Collaboration will be key
When it comes to ongoing progress in the infrastructure sector, it’s clear that Michael believes collaboration will be key. “We don’t own our assets 100 per cent, so we have to work with our fellow investors and the management teams at the assets. But this has actually motivated us to work collaboratively with industry peers to get some great outcomes.
“In March 2022 we launched the largest multi-asset, multi-state renewable energy PPA scheme in Australia, which we have developed in partnership with QIC. The end result has been so appealing that Transurban has joined us too. It’s a three-stage program, so we hope more of our peers and partners will get on board in future. Everyone understands that scale matters. This is reducing emissions and saving millions of dollars in energy costs a year. It has been great to see our sphere of influence grow in this way.”
When reflecting on the most important lessons he’s learnt to date, Michael circles back to the importance of having a long-term perspective, even if it means your views aren’t popular.

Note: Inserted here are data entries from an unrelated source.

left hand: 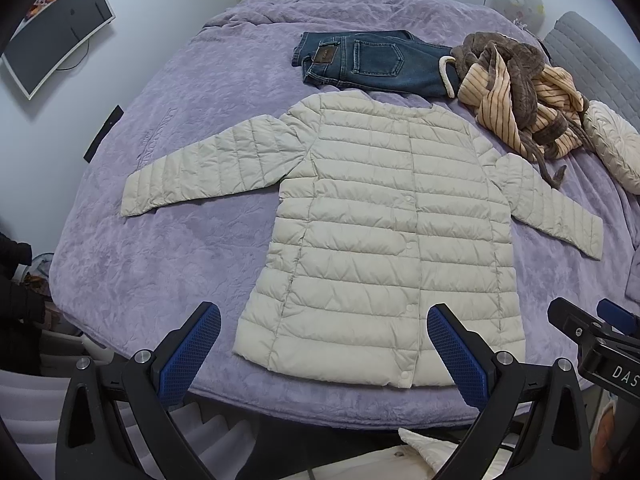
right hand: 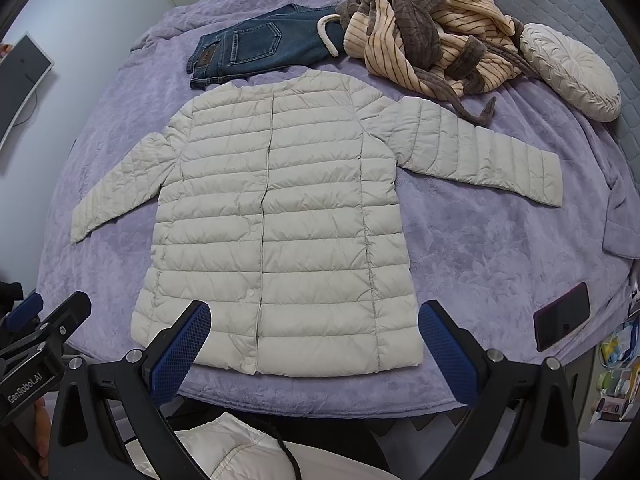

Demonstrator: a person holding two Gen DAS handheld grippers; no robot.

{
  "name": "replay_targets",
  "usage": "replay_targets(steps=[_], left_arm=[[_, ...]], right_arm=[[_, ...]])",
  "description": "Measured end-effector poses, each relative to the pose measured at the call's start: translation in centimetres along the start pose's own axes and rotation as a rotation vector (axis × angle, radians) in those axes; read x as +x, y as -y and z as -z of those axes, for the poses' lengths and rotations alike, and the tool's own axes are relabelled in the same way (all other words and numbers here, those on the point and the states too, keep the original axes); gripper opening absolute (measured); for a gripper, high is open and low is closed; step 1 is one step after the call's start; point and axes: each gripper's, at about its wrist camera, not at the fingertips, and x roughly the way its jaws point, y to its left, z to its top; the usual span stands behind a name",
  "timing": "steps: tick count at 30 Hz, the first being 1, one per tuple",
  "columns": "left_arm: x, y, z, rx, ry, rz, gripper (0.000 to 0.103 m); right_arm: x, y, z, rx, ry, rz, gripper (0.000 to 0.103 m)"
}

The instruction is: Fold large clothes

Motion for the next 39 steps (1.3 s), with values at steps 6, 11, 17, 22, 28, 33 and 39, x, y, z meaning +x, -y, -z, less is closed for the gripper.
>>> replay_targets(steps=[6, 11, 17, 22, 28, 33, 39], left_arm=[[-0.01, 0.02, -0.01, -0.001, -0.001, 0.001, 0.103], [-0.03, 0.05, -0.02, -0.002, -0.001, 0.000, 0.103], [0.03, 0.15, -0.03, -0.001, -0.003, -0.001, 0.103], [0.02, 0.14, -0.10, -0.001, -0.004, -0.001, 0.103], [0.01, 0.14, -0.13, -0.001, -0.005, 0.000, 0.103], [0.01, 0.14, -0.17, 0.000, -0.006, 0.000, 0.103], [0.01, 0.14, -0.19, 0.000, -0.006, 0.000, 0.103]], right_arm=[[0.00, 0.14, 0.04, 0.000, 0.000, 0.000, 0.103], [0.02, 0.20, -0.01, 0.000, -0.003, -0.001, 0.103], [0.01, 0.35, 0.01, -0.001, -0.003, -0.002, 0.103], [-0.01, 0.34, -0.03, 0.000, -0.003, -0.001, 0.103], [0.00, 0.37, -0.08, -0.001, -0.004, -0.003, 0.103], [0.00, 0.41, -0.06, 0.001, -0.007, -0.004, 0.103], [0.01, 0.44, -0.07, 0.000, -0.006, -0.004, 0.103]])
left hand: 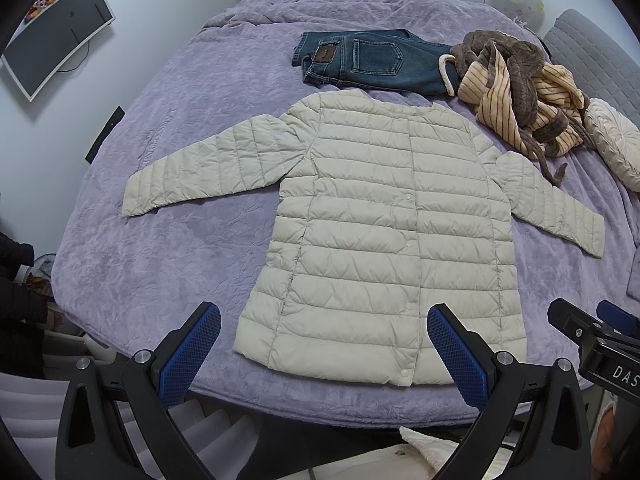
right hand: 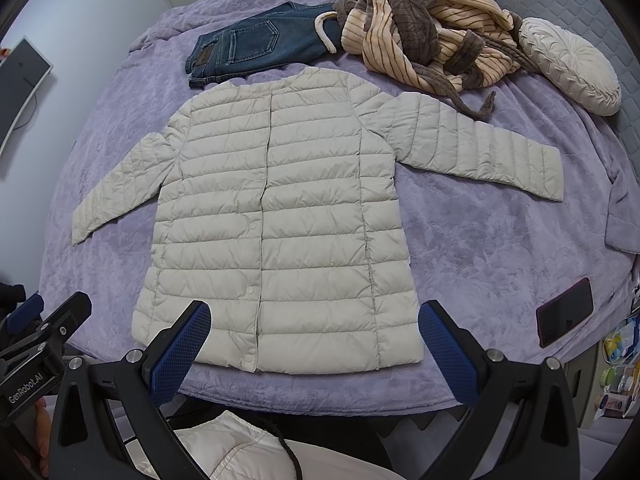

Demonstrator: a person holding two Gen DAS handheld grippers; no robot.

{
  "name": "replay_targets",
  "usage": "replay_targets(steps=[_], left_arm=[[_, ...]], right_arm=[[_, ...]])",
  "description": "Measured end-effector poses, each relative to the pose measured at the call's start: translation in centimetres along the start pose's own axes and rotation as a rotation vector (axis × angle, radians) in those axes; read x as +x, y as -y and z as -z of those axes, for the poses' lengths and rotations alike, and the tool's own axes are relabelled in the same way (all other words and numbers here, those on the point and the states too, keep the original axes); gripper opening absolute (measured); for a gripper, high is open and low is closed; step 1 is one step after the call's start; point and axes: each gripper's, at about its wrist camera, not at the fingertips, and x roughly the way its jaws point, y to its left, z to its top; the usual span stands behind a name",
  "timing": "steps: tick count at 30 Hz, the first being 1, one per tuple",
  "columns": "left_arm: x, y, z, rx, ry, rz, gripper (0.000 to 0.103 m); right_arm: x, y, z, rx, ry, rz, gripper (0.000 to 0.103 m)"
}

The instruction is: Fold large clothes

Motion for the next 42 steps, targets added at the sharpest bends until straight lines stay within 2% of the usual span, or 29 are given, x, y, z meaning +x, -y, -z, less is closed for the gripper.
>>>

To achieve this kind of growth, you have to be bold and be resilient to criticism. You have to back your instincts and be on the right side of important issues, such as climate change.Michael HannaHead of Infrastructure Australia, IFM Investors
“It’s extraordinary how much IFM has grown since 2006. We’re now the largest infrastructure fund manager in Australia, one of the largest globally, and we help manage the super and pension funds of more than 120 million people worldwide. To achieve this kind of growth, you have to be bold and be resilient to criticism. You have to back your instincts and be on the right side of important issues, such as climate change.
“Personally, I feel fortunate to work for an organisation like IFM, where I can explore the way people, development and the environment coexist. I get to live and breathe my interest in this every day.”